When engaging internally with employees, Danfoss, a global manufacturing company, has branded its innovation process around the simple, manageable word “idea.” While not everyone thinks they can be innovative, nearly everyone has at least one idea. Similarly, Knauf Insulation, a leading construction materials company, puts “Reinvention Days” at the heart of its process, betting on a word that projects continuity and accessibility. Others choose words or phrases for their efforts, programs, and functions that focus on the end benefit to employees, such as simplicity, organizational health, or even just staying in business.
Does it work?
I don’t have formal research to prove this strategy is effective, but I can tell you that, while Danfoss used to spend 18 to 24 months getting from idea to new patent, it’s very first “24Idea”-branded event generated a patent within 100 days. Knauf Insulation is doing pretty well also, winning contracts in cutting-edge projects, including the building of a 57-story building in only 19 days in China.
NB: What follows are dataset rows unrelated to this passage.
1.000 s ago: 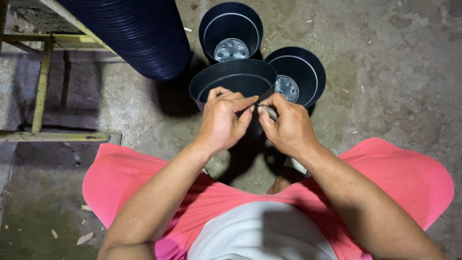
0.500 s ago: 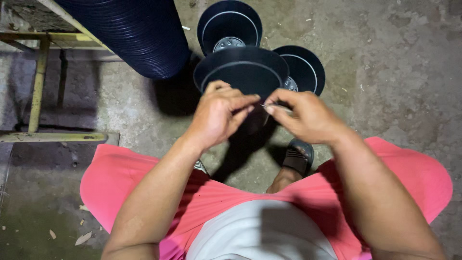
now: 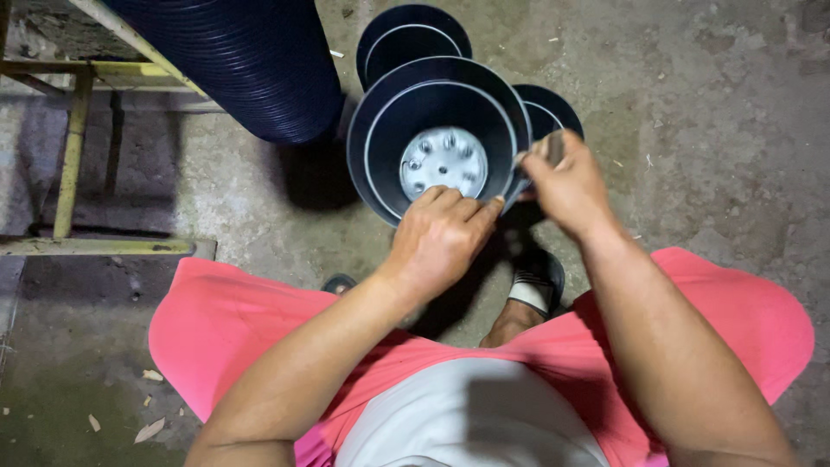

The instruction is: The person sits on the floor and repeatedly inserts a small metal pin into a hole on the rim of a black plastic bucket-like part. They rotate the part to access different holes and continue the insertion process.

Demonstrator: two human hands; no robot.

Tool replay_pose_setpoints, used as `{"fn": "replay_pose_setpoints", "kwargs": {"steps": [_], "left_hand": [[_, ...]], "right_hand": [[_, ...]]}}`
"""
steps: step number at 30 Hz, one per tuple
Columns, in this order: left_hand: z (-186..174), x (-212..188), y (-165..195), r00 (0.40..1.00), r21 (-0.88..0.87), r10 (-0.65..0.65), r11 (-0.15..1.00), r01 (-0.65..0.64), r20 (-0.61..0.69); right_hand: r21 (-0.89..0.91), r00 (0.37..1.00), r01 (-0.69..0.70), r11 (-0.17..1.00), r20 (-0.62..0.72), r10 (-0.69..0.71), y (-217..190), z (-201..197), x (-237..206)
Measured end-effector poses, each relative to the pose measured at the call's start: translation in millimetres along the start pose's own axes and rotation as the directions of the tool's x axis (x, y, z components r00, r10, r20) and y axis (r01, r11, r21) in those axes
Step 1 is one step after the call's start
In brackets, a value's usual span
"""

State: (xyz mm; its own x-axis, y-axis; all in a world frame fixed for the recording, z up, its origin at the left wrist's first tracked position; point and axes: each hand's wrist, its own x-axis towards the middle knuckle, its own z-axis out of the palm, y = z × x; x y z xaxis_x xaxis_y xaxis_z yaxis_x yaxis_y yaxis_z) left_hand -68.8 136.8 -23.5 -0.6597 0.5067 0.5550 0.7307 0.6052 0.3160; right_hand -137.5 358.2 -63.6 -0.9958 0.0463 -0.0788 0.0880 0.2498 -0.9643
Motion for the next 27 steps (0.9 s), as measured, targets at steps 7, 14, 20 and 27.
{"fn": "replay_pose_setpoints", "kwargs": {"steps": [7, 14, 20, 27], "left_hand": [[-7, -7, -26, 0.981, 0.021, 0.070, 0.997, -0.075, 0.183], [17, -7, -23, 0.988, 0.091, -0.057, 0.995, 0.044, 0.147], [-1, -4, -31, 0.994, 0.020, -0.040, 0.999, 0.038, 0.105], [-31, 4, -45, 0.994, -0.113, 0.031, 0.993, -0.019, 0.108]], "right_hand": [[-0.042, 0.966, -0.092, 0.995, -0.245, 0.079, -14, -30, 20], [-0.015, 0.991, -0.135, 0.991, -0.004, 0.135, -4, 22, -7], [0.073, 0.987, -0.157, 0.985, -0.032, 0.160, 7, 9, 15], [0.025, 0.992, -0.114, 0.993, -0.050, 0.115, 12, -2, 26]]}}
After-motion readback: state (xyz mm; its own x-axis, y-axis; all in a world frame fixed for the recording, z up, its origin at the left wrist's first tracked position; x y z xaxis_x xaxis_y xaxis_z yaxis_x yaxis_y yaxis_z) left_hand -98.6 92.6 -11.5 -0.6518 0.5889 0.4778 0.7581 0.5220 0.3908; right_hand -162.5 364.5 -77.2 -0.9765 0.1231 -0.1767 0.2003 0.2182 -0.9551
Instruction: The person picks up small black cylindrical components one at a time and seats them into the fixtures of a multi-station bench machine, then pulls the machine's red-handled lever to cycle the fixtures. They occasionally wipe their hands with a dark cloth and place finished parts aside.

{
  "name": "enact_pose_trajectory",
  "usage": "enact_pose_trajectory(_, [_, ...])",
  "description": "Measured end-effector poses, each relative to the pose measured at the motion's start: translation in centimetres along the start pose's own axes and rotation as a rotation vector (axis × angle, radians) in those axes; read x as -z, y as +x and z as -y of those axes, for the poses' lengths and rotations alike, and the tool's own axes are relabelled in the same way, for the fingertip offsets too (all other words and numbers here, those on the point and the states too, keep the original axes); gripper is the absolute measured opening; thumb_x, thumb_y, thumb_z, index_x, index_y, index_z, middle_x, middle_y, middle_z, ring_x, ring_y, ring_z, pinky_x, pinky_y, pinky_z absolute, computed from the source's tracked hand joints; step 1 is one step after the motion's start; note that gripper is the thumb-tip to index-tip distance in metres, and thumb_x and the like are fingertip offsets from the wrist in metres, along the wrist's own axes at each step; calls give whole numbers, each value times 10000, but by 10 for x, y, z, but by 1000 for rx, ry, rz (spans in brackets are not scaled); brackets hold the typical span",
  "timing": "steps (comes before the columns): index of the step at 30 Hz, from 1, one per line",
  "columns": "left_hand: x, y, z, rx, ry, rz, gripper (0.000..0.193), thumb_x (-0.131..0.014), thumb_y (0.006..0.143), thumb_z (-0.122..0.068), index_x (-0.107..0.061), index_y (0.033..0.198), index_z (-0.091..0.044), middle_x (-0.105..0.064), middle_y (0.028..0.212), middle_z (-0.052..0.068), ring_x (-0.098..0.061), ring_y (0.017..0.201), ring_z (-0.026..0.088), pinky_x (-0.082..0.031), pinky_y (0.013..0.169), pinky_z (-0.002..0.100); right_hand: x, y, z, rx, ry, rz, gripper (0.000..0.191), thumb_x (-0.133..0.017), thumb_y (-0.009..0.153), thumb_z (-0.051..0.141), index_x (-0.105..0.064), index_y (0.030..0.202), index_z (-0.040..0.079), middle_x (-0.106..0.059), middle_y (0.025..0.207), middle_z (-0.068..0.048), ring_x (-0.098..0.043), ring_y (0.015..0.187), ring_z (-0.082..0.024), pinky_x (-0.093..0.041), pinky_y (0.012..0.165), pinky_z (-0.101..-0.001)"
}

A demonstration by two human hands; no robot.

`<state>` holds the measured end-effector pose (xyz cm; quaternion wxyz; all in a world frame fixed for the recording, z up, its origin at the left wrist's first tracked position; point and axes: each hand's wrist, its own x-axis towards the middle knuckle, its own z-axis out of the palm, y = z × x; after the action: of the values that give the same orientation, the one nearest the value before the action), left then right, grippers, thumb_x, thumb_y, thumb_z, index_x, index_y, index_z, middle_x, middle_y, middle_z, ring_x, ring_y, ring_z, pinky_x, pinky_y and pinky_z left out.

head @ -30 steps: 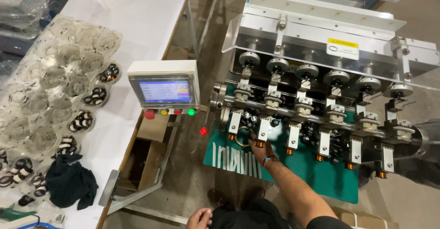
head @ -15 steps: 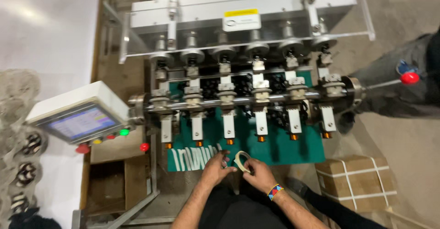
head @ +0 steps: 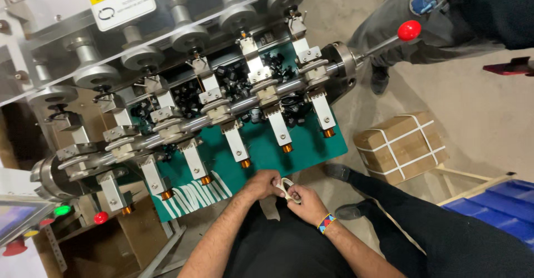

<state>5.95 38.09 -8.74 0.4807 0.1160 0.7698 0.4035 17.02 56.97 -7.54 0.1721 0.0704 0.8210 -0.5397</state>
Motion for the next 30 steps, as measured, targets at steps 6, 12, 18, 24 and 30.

And the mining company that started it all for me? In the past seven years, Eurasian Resources Group has created a new, child-labour-free operation in Congo that extracts copper and cobalt from recycled waste. It has gone on to co-chair the World Economic Forum’s Global Battery Alliance, uniting more than 70 organizations (including corporate heavy-lifters such as BMW, Volvo, and BASF, plus governments and international organizations, such as Unicef) around disrupting the future of green energy. Innovation? Yes. Yet, inside the company, this is simply part of strategy.
The word “innovation” might speak to your external stakeholders, but when it comes to engaging your employees, it’s time to stop using the word. Whatever term you choose, make it about your audience — not you, your PR department, or the next big Davos announcement. That way, innovation might actually stand a chance.